On Wednesday, I shared my favorite way to delegate. I explained the way I’m heavily involved on the front end of a project. During that time, I give my team five specific things (big picture, objectives, direction, resources/support, and responsibility) to set them up for success. Then I hand the next 80% of the work off to them. If you haven’t already, go back and read the post, so you’ll know what preceded this step in the process.

As I mentioned Wednesday, a lot of leaders have learned to do the first part of the 10-80-10 process. But to really make this work and take your projects to a new level, the leader needs to jump back into the project near the end.
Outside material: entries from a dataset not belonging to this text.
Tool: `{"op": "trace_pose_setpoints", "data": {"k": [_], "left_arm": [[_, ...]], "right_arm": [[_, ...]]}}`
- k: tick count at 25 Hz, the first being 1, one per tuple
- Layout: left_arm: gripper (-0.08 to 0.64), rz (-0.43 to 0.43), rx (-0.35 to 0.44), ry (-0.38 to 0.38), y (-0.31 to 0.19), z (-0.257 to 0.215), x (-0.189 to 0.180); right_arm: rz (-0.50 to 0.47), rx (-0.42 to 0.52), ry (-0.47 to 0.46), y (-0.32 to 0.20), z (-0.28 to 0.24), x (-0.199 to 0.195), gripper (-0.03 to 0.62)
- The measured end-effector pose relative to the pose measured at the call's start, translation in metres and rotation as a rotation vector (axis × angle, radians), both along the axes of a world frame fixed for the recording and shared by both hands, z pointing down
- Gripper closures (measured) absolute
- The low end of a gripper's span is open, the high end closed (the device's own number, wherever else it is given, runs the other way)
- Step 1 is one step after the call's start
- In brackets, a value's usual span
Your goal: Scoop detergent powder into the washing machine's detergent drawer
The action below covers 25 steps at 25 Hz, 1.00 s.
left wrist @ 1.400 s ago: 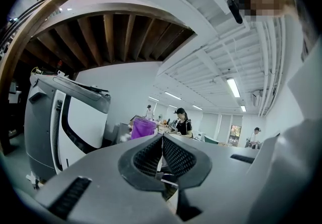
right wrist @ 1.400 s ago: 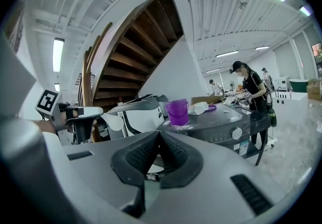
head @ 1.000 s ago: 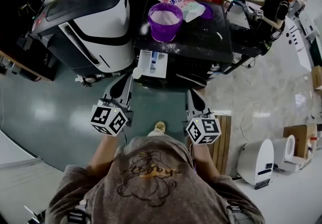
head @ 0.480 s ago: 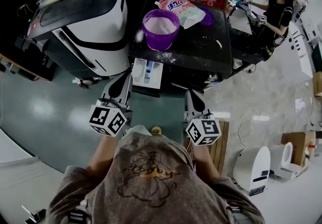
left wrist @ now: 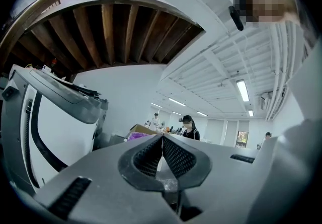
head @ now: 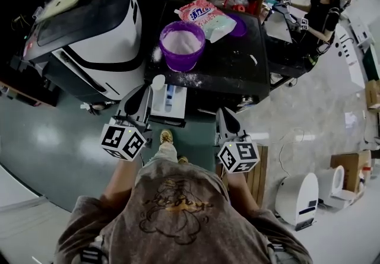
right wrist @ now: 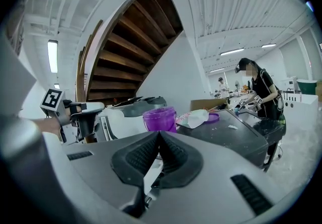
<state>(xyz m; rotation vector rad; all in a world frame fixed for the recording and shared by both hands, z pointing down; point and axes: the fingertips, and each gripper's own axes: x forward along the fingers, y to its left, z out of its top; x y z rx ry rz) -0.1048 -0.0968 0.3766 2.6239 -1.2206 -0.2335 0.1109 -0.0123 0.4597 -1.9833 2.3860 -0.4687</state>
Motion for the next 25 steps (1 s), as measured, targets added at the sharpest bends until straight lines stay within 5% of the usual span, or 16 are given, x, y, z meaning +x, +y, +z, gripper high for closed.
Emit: {"op": "trace_pose_setpoints", "data": {"k": [25], "left_arm": [[0.537, 0.164, -0.007, 0.027, -0.147, -0.003, 0.028]], "right_arm": [[0.112, 0.010, 0.019, -0.120, -0.010, 0.004, 0.591]]}}
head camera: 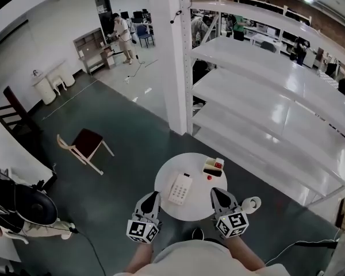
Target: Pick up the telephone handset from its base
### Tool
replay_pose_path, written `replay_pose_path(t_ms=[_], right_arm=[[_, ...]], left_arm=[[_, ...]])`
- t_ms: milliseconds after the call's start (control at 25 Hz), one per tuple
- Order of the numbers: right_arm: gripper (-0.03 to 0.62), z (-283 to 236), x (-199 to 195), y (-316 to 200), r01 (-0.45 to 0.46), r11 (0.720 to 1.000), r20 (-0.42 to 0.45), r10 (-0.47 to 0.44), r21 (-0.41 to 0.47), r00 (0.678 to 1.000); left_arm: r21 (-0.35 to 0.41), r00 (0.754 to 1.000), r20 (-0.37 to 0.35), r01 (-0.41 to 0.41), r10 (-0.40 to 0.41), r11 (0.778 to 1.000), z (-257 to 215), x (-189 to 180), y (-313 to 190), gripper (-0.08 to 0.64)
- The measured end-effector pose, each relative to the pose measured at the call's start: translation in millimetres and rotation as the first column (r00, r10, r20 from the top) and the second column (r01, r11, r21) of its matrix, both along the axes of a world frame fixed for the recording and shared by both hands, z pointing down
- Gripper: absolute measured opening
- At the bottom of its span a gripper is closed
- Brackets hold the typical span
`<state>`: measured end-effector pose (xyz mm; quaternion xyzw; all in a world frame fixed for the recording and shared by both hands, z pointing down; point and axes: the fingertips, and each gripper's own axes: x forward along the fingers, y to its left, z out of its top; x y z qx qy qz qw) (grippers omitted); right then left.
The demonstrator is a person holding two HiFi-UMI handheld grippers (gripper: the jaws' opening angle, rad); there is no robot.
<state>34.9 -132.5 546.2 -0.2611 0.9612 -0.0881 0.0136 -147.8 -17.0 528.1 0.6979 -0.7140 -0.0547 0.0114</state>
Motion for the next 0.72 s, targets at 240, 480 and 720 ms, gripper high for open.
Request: replay_pose_path(t_ms=[240,480,720], right_arm=[[0.009,-7,6,-38,0.013,1.000,0.006,-0.013,0.015,1.000],[0.009,-12,5,-53,0.014,1.000,0.008,-0.014,0.018,1.000],[0.009,-11,-5,-58,0.005,1.000,0.010,-0.006,0.019,1.000]], left_arm=[[0.011,1.000,-0.020,0.003,-0.002,1.000,-5,12,-37,0.026],[0.006,1.000,-0.017,0.017,-0.017,1.000,-6,6,-49,0.026],[0.000,1.000,-0.016,0.010,-0.010,1.000,-2,-4,-55,0.026]])
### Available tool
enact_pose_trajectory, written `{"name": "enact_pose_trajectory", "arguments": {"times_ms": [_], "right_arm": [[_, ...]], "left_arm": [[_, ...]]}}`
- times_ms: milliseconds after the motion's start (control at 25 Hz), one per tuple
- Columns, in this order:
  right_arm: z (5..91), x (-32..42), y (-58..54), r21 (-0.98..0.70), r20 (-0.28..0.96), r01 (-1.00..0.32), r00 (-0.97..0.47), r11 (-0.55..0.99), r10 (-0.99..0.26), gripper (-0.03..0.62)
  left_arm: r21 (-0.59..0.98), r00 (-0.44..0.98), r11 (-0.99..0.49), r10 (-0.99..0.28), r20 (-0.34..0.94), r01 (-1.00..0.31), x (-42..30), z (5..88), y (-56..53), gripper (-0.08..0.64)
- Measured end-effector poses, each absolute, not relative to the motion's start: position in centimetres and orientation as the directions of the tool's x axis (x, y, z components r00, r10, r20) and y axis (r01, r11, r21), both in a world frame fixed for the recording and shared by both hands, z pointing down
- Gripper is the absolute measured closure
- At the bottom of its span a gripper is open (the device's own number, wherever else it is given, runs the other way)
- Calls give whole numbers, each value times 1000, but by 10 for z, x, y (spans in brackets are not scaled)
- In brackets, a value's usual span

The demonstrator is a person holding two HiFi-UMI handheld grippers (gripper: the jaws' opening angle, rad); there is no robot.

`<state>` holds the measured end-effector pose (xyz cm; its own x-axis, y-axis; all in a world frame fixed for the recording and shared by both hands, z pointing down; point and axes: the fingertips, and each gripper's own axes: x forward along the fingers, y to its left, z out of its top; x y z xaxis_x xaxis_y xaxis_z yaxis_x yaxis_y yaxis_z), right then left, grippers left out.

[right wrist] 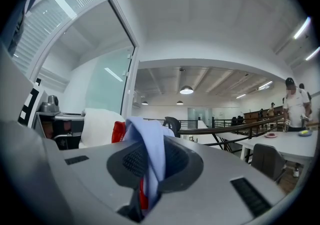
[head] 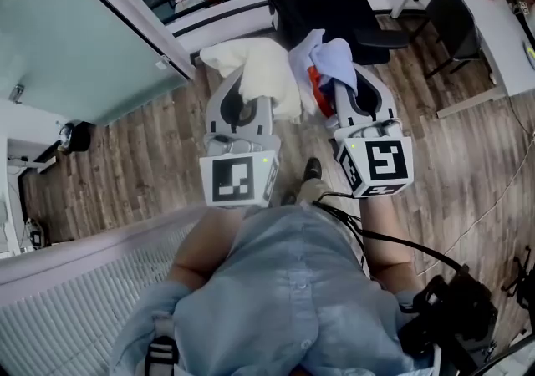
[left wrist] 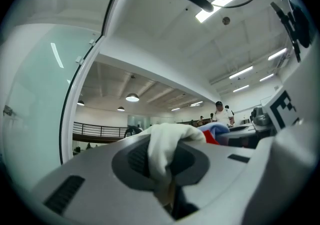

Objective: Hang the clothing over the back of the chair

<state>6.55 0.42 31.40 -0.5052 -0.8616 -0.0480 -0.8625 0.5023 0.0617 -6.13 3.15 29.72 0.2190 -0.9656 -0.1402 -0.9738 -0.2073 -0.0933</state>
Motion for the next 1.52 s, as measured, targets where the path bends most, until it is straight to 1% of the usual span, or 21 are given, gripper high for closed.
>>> {"name": "enact_pose_trajectory", "arguments": {"times_ms": [160, 560, 800, 1160, 1320, 1520], "right_arm": [[312, 61, -28, 52, -44, -854, -519, 517, -854, 552], [295, 59, -153, 18, -19, -806, -592, 592, -806, 552], [282, 56, -205, 21, -46, -778, -628, 628, -777, 552], [252, 43, -262, 70, -112, -735, -678, 675, -727, 552], [252, 33, -274, 80, -109, -722, -692, 687, -714, 552], [262, 21, -285, 98, -89, -714, -700, 693, -709, 551]], "left_arm": [[-95, 199, -188, -972, -125, -977, -67, 297, 2, 511], [-106, 125, -117, -989, -75, -987, -61, 280, -123, 511], [-108, 81, -71, -992, -96, -992, -61, 266, -171, 511], [-116, 12, 9, -984, -179, -993, -75, 239, -217, 511], [-111, -8, 29, -983, -185, -993, -85, 243, -225, 511], [-49, -22, 31, -985, -174, -998, -94, 253, -238, 511]]}}
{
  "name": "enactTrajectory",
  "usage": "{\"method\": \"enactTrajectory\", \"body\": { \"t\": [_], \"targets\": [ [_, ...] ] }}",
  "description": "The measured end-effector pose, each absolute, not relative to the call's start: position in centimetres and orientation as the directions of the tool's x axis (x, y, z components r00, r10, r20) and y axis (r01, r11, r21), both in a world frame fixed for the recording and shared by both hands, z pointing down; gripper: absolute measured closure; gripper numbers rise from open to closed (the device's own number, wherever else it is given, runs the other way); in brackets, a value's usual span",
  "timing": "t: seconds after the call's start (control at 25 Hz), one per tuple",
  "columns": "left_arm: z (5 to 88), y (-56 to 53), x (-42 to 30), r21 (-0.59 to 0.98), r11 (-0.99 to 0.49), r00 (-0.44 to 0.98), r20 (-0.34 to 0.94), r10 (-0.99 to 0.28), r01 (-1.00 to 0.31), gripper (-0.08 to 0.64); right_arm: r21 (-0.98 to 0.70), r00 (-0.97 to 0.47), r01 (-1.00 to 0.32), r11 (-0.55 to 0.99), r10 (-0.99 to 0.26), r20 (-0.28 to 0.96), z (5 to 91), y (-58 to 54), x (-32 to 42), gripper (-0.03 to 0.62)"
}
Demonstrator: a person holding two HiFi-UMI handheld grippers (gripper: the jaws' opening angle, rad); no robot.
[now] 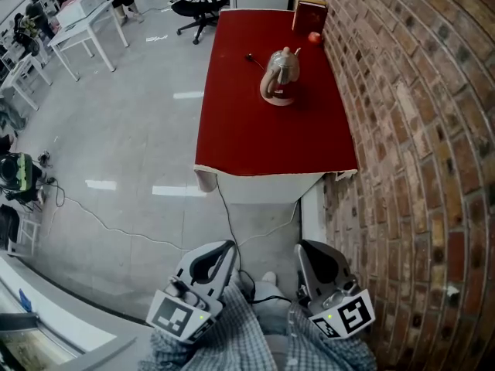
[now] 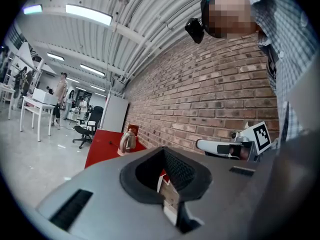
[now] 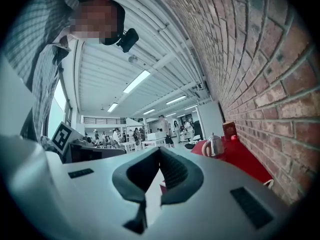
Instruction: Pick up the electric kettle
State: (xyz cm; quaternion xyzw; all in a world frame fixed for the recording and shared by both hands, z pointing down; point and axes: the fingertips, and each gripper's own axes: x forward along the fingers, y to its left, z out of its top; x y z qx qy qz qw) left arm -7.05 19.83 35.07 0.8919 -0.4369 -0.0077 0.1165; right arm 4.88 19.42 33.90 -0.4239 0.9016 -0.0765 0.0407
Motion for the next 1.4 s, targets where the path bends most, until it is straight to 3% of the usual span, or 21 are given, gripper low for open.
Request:
{"method": "enactTrajectory", "body": {
  "t": [0.72,1.4],
  "targets": [
    [34.2,21.9,0.2,0.176,-0.606,0.624,0.068,-0.778,-0.775,0.552,-0.186,-0.641,-0.749,0.636,-0.767,-0.04,33.9,21.5,10.9,0.584],
    [34.3,18.0,0.0,0.171,-0.657,0.672,0.043,-0.74,-0.734,0.552,-0.171,-0.591,-0.791,0.588,-0.806,-0.04,34.4,18.6,10.6,0.584]
  ]
}}
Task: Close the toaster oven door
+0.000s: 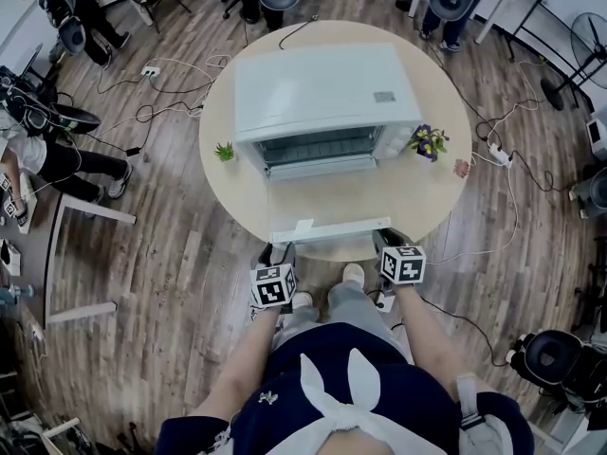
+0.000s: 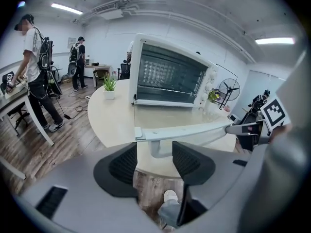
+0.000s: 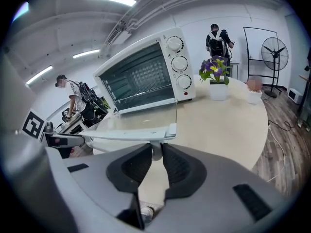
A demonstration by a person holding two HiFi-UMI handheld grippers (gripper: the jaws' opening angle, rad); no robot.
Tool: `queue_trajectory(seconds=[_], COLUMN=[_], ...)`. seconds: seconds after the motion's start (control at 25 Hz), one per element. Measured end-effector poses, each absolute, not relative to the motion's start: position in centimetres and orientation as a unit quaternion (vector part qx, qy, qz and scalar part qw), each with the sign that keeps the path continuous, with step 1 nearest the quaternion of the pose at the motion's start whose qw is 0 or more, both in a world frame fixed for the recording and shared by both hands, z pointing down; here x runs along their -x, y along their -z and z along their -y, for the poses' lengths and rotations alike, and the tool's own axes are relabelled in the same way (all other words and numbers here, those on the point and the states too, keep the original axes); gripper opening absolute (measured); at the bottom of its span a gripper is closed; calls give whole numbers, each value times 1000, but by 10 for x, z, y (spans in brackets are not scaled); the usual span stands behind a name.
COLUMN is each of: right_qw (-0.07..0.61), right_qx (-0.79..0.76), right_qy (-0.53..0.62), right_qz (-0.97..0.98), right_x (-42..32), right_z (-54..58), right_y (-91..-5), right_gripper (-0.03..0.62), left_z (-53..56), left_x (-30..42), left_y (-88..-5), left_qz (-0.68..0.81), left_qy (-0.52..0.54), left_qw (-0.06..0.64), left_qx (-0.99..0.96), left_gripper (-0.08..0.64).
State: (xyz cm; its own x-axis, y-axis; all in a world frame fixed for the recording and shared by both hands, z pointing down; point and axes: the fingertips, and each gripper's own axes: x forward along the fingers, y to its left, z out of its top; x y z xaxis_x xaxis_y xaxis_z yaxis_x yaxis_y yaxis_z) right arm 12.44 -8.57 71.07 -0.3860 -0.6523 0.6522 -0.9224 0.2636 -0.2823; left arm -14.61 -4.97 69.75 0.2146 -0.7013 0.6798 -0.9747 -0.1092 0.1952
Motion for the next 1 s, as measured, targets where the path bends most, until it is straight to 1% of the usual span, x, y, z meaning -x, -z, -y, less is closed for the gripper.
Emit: queue_trajectory(seconds=[0.8, 0.92, 1.0], right_qw=[172, 167, 164], right_qx=[-511, -513, -515], right_qy=[-301, -299, -301], right_qz=[787, 787, 786], right_x=[-125, -125, -125], right_z=[96, 97, 98], right_y=[-673, -667, -663], right_gripper=[77, 77, 77], left_z=[73, 75, 77], left_x=[140, 140, 143], left_y=[-670, -664, -659], left_qz=[605, 611, 618], left_qy=[-190, -192, -202], left_qw=[297, 282, 266], left_qx=[-714, -714, -712], left_gripper=[188, 160, 107])
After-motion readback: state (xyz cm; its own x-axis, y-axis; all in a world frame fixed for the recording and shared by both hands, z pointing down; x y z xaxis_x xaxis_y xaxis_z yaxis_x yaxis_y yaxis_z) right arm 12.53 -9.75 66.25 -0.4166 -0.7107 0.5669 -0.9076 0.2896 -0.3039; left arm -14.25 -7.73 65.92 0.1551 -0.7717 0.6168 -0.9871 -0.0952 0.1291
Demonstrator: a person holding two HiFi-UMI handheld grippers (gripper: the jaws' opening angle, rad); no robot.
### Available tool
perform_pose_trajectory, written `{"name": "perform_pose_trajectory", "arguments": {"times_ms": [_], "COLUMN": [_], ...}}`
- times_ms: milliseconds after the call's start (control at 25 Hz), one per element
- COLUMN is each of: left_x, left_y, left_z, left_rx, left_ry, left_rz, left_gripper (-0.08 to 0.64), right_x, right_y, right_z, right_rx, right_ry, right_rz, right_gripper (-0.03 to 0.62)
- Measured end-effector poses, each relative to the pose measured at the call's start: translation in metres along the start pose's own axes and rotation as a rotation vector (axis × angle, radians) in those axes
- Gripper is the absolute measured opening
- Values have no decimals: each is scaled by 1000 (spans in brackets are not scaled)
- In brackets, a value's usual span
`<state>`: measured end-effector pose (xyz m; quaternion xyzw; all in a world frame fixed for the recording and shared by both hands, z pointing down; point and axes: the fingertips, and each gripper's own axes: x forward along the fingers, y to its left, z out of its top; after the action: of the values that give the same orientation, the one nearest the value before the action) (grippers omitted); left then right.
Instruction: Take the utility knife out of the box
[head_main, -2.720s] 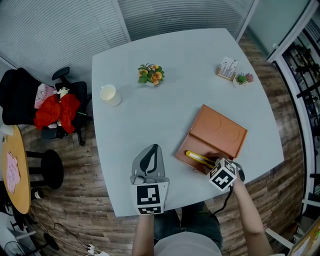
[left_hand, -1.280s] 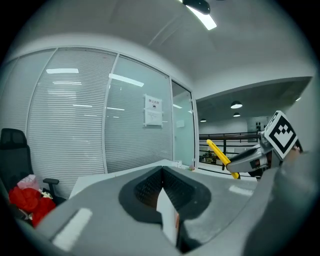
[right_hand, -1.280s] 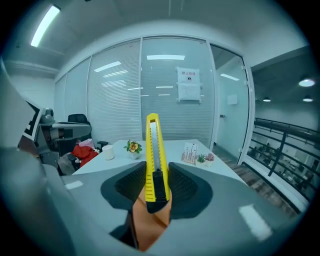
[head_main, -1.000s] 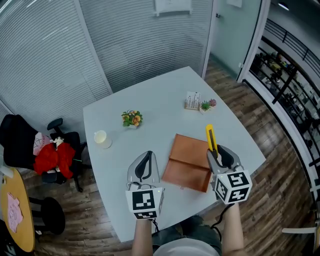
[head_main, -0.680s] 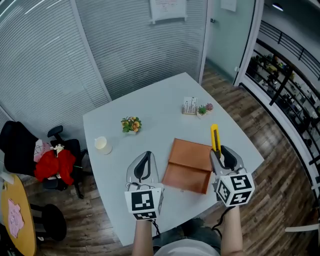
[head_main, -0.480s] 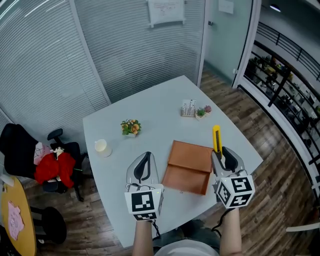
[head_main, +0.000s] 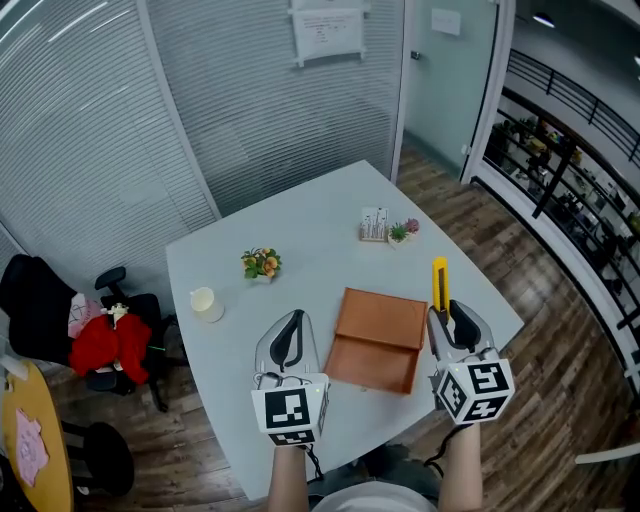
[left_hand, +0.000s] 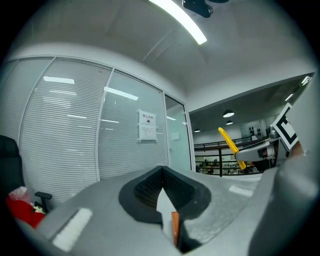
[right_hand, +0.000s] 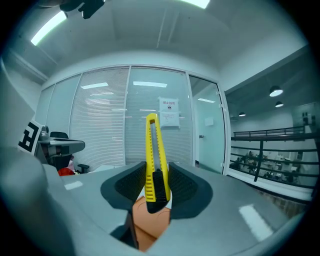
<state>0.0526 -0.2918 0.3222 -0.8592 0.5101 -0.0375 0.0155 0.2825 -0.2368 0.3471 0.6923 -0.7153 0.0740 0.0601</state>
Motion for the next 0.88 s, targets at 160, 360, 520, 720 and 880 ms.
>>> {"name": "perform_pose_trajectory", "arguments": {"times_ms": [160, 360, 520, 720, 880], "left_x": [1, -1, -3, -4, -3], "left_y": [4, 5, 2, -2, -1], "left_z": [0, 2, 3, 6, 6], "left_rx": [-2, -4, -5, 0, -6], "left_ry": [-6, -10, -13, -19, -18], "left_rz": [3, 5, 2, 0, -2], "left_gripper": [1, 0, 0, 0, 2], "right_x": [0, -3, -5, -9, -8], "right_y": [0, 1, 2, 1, 2], "right_z": [0, 1, 1, 1, 1], "right_rx": [-3, 1, 3, -1, 0], "right_ry": [-1, -4, -6, -6, -4], "right_rz": [-3, -8, -6, -3, -5], "right_gripper": [169, 169, 169, 169, 169]}}
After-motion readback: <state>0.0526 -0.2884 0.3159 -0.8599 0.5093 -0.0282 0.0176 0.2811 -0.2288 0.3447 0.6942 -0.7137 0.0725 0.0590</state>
These are the things I give the team at the end of the project:

1.  Experience

As the leader, I’m likely to have a lot of experience dealing with projects or situations similar to this one. Here is where I share that experience: I do it by listening to the team describe what they’ve done, what problems they encountered, and what solutions they came up with. And often, they’ll describe a situation that I’ve encountered before. I’ve lived it. And because of how I handled it in the past, whether successfully or not, I may have insight that I can share to help the team solve the problem this time.

2.  Questions

I’ve listened to the team describe the project, and now I’m ready to ask them questions about it. I ask questions that a consumer might ask. I raise questions that show the team where the holes are in their plan. Questions like, “What will you do if this happens?” This process gives the project integrity, because it forces the team to plug any holes in their idea and make it more solid.

3.  Ideas

This is what I call putting the cherry on the top. As we’ve gone over the team’s progress, I’ve helped them improve bad ideas, and I’ve heard a lot of good ideas. What I’m looking for now is a great idea. Sometimes I’ll have one to offer, something that came to light from all of the good ideas. Other times, I’ll ask the team to help me make ideas great, and together we’ll come up with some winners that we can use. This is a fun time, as new thoughts bubble up. Maybe our ideas will actually make the big picture bigger. Where we now need a new frame for it. During the first 10% of the project, we thought a lot of things. Now, in the last 10%, after actually doing the work, we know a lot of things. There’s a big difference between building on what you think, and building on what you know.

4.  Voice

At this stage, I stand up and put my name behind the project. I give it my leadership credibility and authority. I’ve done the work necessary to be assured that the task has been done with excellence, and now I support the team’s hard work by lending my name to it. This not only represents the project well to outsiders; it also supports and encourages team members, because they know I truly believe in them.

5. Leadership Intuition

The last thing I do is take this project and ask who’s grown as a leader out of it. There’s always someone who took responsibility for making things happen. Who owned this project? Did anyone step up and take ownership, even if they weren’t officially the leader? If you’re strategic as a leader, you can use delegated projects as a way to find and develop new leaders.

Delegation is a buzzword for leaders. We all know we need to do it; otherwise, we’re just doers. But to delegate well, you need to set your team up for success by investing your time on the front end. And I propose that you can further empower your team by spending time with them on the back end of a project, to make the outcome the best that it can be. That’s the 10-80-10 Principle.